In a statement on Tuesday, Sino Oil and Gas indicated that "official and written consent is expected to be received shortly", from the National Development and Reform Commission (NDRC) for the overall development program (ODP) for Sanjiao in Shanxi Province's Ordos Basin.
If confirmed, the endorsement from the NDRC for the project would mark just the second time an independent operator has been granted approval to take a CBM development project in China to full commercialization. Asian American Gas Inc., a Beijing-based CBM developer, won Chinese government approval in December for its Panzhuang CBM project in the nearby Qinshui Basin, also in Shanxi.
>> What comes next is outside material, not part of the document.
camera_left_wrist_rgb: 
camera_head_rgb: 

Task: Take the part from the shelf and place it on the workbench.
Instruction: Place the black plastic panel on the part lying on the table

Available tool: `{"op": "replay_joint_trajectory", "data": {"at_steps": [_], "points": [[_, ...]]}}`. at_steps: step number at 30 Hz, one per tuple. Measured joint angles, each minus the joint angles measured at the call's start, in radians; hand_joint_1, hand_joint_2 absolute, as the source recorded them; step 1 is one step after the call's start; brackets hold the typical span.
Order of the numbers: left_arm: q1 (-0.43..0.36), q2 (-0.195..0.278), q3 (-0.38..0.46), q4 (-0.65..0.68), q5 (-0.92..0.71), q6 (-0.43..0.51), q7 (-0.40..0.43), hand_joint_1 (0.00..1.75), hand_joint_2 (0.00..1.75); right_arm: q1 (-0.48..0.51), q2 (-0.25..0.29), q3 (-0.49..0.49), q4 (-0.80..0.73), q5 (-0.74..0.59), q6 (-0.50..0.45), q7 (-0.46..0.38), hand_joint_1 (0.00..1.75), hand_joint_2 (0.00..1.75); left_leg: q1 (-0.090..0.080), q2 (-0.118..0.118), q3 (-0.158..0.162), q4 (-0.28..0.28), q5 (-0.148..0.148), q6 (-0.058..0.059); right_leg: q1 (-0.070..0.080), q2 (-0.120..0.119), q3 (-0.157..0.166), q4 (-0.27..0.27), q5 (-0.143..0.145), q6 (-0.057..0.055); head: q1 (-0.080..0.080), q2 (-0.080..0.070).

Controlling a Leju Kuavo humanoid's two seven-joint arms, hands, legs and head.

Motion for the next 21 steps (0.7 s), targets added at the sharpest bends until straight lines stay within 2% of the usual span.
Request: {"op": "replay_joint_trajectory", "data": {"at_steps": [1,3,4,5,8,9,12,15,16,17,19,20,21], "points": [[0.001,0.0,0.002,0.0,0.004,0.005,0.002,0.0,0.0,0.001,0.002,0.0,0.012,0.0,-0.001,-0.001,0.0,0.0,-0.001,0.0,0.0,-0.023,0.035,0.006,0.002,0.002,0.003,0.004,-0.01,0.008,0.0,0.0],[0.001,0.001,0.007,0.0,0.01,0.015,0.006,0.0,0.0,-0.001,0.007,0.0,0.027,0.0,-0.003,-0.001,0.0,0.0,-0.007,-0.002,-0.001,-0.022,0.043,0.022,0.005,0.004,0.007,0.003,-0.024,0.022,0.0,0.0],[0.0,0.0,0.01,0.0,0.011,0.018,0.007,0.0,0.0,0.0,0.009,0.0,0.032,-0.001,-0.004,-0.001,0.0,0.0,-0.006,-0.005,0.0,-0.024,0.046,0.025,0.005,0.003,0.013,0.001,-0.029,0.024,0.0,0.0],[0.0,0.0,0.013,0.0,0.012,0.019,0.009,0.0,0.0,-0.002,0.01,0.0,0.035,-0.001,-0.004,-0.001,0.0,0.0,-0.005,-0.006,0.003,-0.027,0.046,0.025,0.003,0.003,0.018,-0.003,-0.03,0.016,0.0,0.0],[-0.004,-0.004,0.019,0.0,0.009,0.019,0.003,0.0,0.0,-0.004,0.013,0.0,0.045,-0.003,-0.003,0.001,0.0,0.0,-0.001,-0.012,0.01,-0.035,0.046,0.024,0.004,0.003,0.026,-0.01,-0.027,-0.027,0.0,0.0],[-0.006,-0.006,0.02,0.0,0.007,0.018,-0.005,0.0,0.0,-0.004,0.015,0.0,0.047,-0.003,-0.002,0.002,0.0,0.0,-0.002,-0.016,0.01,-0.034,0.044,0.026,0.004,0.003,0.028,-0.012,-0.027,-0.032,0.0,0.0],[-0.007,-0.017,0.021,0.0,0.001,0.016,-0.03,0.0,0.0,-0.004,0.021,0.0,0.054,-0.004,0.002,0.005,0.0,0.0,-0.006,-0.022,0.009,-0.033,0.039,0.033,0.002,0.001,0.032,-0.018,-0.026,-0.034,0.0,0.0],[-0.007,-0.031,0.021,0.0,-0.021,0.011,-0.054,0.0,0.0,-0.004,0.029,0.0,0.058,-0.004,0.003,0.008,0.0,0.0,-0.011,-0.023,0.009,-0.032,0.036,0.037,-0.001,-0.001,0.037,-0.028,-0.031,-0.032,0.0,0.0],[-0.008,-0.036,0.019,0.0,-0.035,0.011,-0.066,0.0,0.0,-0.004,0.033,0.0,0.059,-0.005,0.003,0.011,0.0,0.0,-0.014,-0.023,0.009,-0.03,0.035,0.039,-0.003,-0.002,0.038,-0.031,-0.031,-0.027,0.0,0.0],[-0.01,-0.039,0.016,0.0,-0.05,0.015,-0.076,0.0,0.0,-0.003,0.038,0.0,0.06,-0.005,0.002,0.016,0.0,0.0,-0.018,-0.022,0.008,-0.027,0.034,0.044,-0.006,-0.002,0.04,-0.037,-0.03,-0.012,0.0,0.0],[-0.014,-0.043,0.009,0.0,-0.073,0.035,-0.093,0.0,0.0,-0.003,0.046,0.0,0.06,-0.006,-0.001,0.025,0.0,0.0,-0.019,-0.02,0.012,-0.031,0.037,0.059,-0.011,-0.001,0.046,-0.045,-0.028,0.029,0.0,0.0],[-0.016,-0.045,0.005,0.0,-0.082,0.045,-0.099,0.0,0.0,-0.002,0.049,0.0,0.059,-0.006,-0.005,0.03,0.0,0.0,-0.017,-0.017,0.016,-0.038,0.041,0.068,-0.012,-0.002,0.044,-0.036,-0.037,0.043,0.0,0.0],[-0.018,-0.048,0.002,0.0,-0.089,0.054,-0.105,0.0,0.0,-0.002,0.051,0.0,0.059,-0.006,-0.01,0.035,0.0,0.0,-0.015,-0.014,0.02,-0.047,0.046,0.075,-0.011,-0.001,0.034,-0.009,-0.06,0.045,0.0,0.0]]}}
Sino Oil and Gas believes the forthcoming approval for the Sanjiao CBM project will be a milestone for both the firm and for the unconventional gas industry in China, company representative Zenia Hon told Interfax on Wednesday。
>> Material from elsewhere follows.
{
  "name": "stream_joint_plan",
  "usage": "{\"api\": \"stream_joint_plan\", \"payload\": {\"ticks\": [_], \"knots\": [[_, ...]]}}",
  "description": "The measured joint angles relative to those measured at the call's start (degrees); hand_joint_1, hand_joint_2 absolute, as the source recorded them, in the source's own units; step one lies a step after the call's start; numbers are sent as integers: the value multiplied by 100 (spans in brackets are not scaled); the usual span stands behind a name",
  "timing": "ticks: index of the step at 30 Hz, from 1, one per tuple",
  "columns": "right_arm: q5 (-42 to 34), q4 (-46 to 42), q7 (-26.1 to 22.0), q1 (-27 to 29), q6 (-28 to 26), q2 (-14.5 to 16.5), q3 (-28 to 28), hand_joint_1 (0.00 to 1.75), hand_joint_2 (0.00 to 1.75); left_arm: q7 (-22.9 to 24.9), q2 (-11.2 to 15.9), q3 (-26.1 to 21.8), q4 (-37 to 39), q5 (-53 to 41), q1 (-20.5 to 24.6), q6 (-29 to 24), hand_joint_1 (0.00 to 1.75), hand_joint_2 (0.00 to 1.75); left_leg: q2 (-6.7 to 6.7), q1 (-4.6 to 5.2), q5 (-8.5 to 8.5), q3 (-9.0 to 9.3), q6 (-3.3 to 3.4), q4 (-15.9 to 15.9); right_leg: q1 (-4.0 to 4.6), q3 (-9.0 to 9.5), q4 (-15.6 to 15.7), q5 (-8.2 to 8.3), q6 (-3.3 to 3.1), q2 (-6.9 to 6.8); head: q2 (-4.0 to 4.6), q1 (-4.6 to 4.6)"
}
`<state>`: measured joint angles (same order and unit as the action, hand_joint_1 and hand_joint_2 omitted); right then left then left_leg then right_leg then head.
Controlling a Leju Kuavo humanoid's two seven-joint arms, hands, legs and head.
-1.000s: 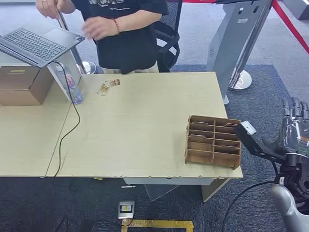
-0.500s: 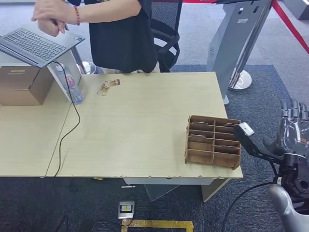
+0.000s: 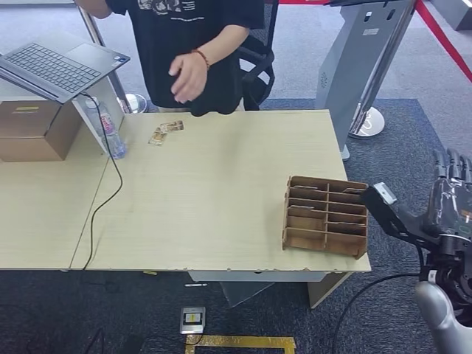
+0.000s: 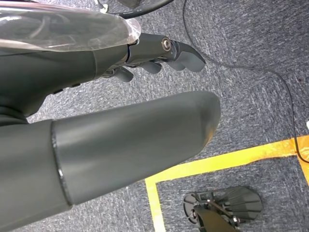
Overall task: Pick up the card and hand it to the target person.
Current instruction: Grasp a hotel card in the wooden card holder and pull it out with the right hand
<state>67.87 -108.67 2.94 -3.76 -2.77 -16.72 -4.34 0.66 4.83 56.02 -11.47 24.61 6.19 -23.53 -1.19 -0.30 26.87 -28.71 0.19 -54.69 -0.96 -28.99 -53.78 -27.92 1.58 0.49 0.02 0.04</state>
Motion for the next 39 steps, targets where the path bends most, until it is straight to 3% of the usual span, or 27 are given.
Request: {"api": "stream_joint_plan", "payload": {"ticks": [6,14,23,29,37,39], "knots": [[-357,-1,-170,77,-295,1,78,0,175,9,0,0,0,21,0,-14,0,0,0,0,0,0,0,0,0,0,0,0,0,0,0,0],[363,-1,-345,126,-411,0,34,0,175,76,-1,0,0,13,0,-14,0,0,0,0,0,0,0,0,0,0,0,0,0,0,0,0],[254,0,-389,161,-470,1,3,0,175,77,-3,0,0,13,0,-15,0,0,0,0,0,-1,0,0,0,0,0,0,0,0,0,1],[-271,25,-646,177,-614,2,-4,0,175,76,-5,0,0,13,0,-16,0,0,0,0,0,-1,0,1,0,0,0,0,0,0,0,0],[1031,185,-228,187,-414,2,-98,0,175,76,-5,0,0,19,1,-44,0,0,0,0,0,-2,0,1,0,0,0,0,0,0,0,0],[1008,249,-215,191,-424,2,-119,0,175,76,-7,0,0,19,1,-44,0,0,0,0,0,-2,0,1,0,0,0,0,0,0,0,0]]}}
It could also spark a much needed turnaround for a company that has seen its share price slump by more than 30 percent since the beginning of the year. Sino Oil and Gas recorded a loss of HK$ 96.24 million ($12.4 million) in 2011, primarily due to administrative expenses that dwarfed turnover.
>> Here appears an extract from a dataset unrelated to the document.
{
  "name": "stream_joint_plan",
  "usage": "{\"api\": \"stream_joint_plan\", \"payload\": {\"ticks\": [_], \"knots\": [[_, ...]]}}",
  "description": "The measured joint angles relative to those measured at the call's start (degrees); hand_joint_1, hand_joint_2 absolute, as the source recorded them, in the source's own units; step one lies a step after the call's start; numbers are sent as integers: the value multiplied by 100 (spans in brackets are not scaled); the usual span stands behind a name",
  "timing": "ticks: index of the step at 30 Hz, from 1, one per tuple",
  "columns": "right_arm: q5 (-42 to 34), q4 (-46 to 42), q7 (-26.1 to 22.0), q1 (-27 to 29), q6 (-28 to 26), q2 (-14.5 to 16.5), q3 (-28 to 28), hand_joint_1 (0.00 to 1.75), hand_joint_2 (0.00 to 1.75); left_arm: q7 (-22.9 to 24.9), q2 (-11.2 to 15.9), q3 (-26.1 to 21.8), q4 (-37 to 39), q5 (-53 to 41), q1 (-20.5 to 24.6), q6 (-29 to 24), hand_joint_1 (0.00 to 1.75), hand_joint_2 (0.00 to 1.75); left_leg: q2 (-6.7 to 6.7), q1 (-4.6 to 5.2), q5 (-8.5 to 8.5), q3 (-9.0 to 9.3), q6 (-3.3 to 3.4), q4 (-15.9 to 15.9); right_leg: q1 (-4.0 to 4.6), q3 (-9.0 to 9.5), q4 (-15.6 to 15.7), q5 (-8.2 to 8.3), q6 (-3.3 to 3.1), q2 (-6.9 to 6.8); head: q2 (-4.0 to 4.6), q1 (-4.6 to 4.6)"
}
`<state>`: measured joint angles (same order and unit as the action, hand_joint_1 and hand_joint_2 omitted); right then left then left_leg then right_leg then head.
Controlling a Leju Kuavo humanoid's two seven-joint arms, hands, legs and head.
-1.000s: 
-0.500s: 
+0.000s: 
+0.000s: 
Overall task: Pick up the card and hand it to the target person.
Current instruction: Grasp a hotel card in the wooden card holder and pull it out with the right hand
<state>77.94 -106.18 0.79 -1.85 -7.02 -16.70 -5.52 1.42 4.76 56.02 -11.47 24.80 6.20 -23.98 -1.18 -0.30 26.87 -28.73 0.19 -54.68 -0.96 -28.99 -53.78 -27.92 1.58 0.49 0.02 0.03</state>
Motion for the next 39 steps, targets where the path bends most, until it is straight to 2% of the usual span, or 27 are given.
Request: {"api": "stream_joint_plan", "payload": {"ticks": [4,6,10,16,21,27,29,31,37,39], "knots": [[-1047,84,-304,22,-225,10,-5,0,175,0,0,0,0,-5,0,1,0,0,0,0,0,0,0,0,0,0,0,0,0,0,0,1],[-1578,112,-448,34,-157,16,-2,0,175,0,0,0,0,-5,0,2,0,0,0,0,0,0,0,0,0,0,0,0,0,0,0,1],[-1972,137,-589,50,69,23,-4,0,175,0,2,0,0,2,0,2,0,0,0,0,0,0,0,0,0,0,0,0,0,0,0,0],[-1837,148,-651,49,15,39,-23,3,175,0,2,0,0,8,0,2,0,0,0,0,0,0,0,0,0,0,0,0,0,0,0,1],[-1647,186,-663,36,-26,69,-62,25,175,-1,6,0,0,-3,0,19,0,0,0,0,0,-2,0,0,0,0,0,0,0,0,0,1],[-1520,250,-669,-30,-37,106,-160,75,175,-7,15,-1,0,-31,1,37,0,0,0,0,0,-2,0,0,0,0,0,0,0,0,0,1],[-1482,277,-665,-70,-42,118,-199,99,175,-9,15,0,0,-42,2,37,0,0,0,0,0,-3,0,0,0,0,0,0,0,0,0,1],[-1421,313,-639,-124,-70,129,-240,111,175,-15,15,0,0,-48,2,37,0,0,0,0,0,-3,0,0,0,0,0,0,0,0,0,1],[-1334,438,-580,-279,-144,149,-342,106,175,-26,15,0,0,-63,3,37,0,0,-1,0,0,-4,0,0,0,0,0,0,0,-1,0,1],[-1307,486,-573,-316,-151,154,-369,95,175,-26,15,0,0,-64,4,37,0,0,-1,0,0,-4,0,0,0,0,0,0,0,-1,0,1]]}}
Looking to allay any lingering doubts about the company's accounts, Chief Executive Officer King Hap Lee said in the company announcement that "the group's financial conditions and cash position are strong and steady, and are sufficient to fund the daily operations of the project", adding that the Sanjiao project had already begun to generate a sustained cash flow for the company.
Sino Oil and Gas has a 70 percent interest in the Sanjiao Block, which it acquired following its purchase of Orion Energy International Inc. in 2010. Proven plus probable plus possible gas reserves have been estimated at 669.5 billion cubic feet (18.75 billion cubic meters) at the block.
The current flow rate at the Sanjiao project had reached the company's second quarter target of 100 thousand cubic meters per day, Hon told Interfax. The project's output was being sold in the form of compressed natural gas (CNG) at an average price of RMB 1.51 ($0.24) per cubic meter (cm), according to Hon, a slight increase from the RMB 1.35/cm ($0.21) reported by the company in August 2011.
Together with partner PetroChina Co. Ltd., Sino Oil and Gas signed a sales and purchase agreement with a buyer in Shanxi in June 2011.
Hon declined to confirm the identity of the buyer, but noted that the company was a city gas distributor that supplied industrial and residential users in Lvliang, a prefecture-level city of nearly 3.5 million people in central Shanxi.